### ASSIGNMENT:
Within the listing below, filter for "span" and copy every matching line.

### COLLECTED MATERIAL:
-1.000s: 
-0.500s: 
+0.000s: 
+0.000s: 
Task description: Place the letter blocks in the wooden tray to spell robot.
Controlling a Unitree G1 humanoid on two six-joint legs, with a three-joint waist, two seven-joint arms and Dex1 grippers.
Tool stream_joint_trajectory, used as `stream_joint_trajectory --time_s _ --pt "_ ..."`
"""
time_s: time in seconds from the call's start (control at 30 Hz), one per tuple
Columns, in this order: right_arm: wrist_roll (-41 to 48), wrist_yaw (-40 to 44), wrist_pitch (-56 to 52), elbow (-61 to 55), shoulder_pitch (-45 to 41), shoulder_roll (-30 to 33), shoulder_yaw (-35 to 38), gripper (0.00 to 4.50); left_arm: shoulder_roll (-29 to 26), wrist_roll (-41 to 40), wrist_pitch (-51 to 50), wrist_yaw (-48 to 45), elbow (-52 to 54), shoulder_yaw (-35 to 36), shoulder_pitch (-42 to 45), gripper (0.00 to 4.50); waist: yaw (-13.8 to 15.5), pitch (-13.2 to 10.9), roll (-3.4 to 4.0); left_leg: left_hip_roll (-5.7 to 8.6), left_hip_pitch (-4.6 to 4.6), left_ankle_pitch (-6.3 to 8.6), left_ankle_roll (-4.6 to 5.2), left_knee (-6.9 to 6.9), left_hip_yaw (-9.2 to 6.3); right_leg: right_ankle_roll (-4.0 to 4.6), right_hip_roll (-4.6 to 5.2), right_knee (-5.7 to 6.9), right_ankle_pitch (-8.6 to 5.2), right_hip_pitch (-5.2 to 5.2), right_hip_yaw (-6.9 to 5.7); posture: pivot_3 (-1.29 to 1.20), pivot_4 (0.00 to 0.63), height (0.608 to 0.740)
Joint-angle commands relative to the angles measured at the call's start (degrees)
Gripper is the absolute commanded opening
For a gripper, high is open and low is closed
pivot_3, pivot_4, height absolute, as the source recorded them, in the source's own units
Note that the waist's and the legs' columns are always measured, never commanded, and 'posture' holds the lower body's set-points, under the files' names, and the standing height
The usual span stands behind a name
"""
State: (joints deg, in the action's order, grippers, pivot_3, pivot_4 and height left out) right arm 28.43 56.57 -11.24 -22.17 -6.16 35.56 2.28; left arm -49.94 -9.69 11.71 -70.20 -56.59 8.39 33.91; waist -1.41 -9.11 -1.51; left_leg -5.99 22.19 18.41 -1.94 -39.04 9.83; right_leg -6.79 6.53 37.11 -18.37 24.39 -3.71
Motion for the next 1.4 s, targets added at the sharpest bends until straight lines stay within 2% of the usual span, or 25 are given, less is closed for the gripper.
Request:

### REPLY TO THE EXERCISE:
The usual span stands behind a name
Motion for the next 1.4 s, targets added at the sharpest bends until straight lines stay within 2% of the usual span, or 25 are given, less is closed for the gripper.

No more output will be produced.